--- START ---

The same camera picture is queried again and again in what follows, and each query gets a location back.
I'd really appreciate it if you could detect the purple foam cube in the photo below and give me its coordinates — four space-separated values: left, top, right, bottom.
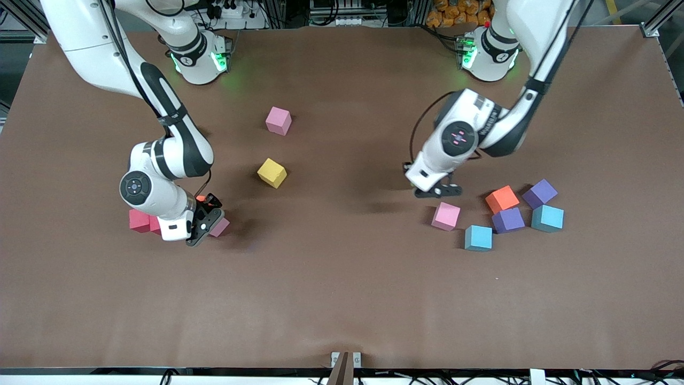
522 179 558 210
491 207 526 235

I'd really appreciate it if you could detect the black cable bundle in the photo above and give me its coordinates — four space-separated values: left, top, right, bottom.
574 359 684 385

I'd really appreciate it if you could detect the teal foam cube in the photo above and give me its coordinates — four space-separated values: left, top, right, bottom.
531 204 565 234

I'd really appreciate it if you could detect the brown table cover sheet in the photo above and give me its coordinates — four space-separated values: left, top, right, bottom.
0 26 684 371

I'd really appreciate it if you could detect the aluminium frame profile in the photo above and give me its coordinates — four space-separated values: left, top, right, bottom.
641 0 684 38
0 0 54 43

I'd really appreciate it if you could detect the orange packaged goods pile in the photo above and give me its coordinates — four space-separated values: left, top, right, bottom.
426 0 493 28

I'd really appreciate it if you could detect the background equipment rack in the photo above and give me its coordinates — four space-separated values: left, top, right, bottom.
267 0 428 28

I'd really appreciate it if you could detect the table edge clamp bracket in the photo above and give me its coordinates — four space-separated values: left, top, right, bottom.
327 351 362 385

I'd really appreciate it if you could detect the white power strip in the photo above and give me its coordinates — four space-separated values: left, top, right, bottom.
206 0 268 30

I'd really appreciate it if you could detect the light blue foam cube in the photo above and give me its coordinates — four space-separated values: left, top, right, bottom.
464 225 493 252

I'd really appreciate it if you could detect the yellow foam cube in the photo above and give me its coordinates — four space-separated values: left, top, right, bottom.
256 158 287 189

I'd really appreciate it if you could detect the light red foam cube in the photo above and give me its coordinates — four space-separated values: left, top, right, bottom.
129 209 153 234

--- END ---

_EXERCISE BRIEF_. What the answer must hold: all the data above, given again exactly, without pictures.

_TASK RESPONSE_.
The same camera picture is queried again and again in what follows, and each query gets a location back.
I'd really appreciate it if you could detect the purple foam cube in the photo below and give me its coordinates — four space-separated values: left, top, right, bottom.
522 179 558 210
491 207 526 235

I'd really appreciate it if you could detect the black cable bundle in the photo above and give me its coordinates — four space-separated values: left, top, right, bottom.
574 359 684 385

I'd really appreciate it if you could detect the teal foam cube in the photo above and give me its coordinates — four space-separated values: left, top, right, bottom.
531 204 565 234

I'd really appreciate it if you could detect the brown table cover sheet in the photo above and give me its coordinates — four space-separated values: left, top, right, bottom.
0 26 684 371

I'd really appreciate it if you could detect the aluminium frame profile in the photo above and give me its coordinates — four space-separated values: left, top, right, bottom.
641 0 684 38
0 0 54 43

I'd really appreciate it if you could detect the orange packaged goods pile in the photo above and give me its coordinates — four space-separated values: left, top, right, bottom.
426 0 493 28

I'd really appreciate it if you could detect the background equipment rack in the photo above and give me its coordinates — four space-separated values: left, top, right, bottom.
267 0 428 28

I'd really appreciate it if you could detect the table edge clamp bracket in the photo above and give me its coordinates — four space-separated values: left, top, right, bottom.
327 351 362 385

I'd really appreciate it if you could detect the white power strip in the photo above and give me its coordinates — four space-separated values: left, top, right, bottom.
206 0 268 30

I'd really appreciate it if you could detect the light blue foam cube in the photo above and give me its coordinates — four space-separated values: left, top, right, bottom.
464 225 493 252

I'd really appreciate it if you could detect the yellow foam cube in the photo above and give me its coordinates — four space-separated values: left, top, right, bottom.
256 158 287 189

I'd really appreciate it if you could detect the light red foam cube in the photo above and give me its coordinates — four space-separated values: left, top, right, bottom.
129 209 153 234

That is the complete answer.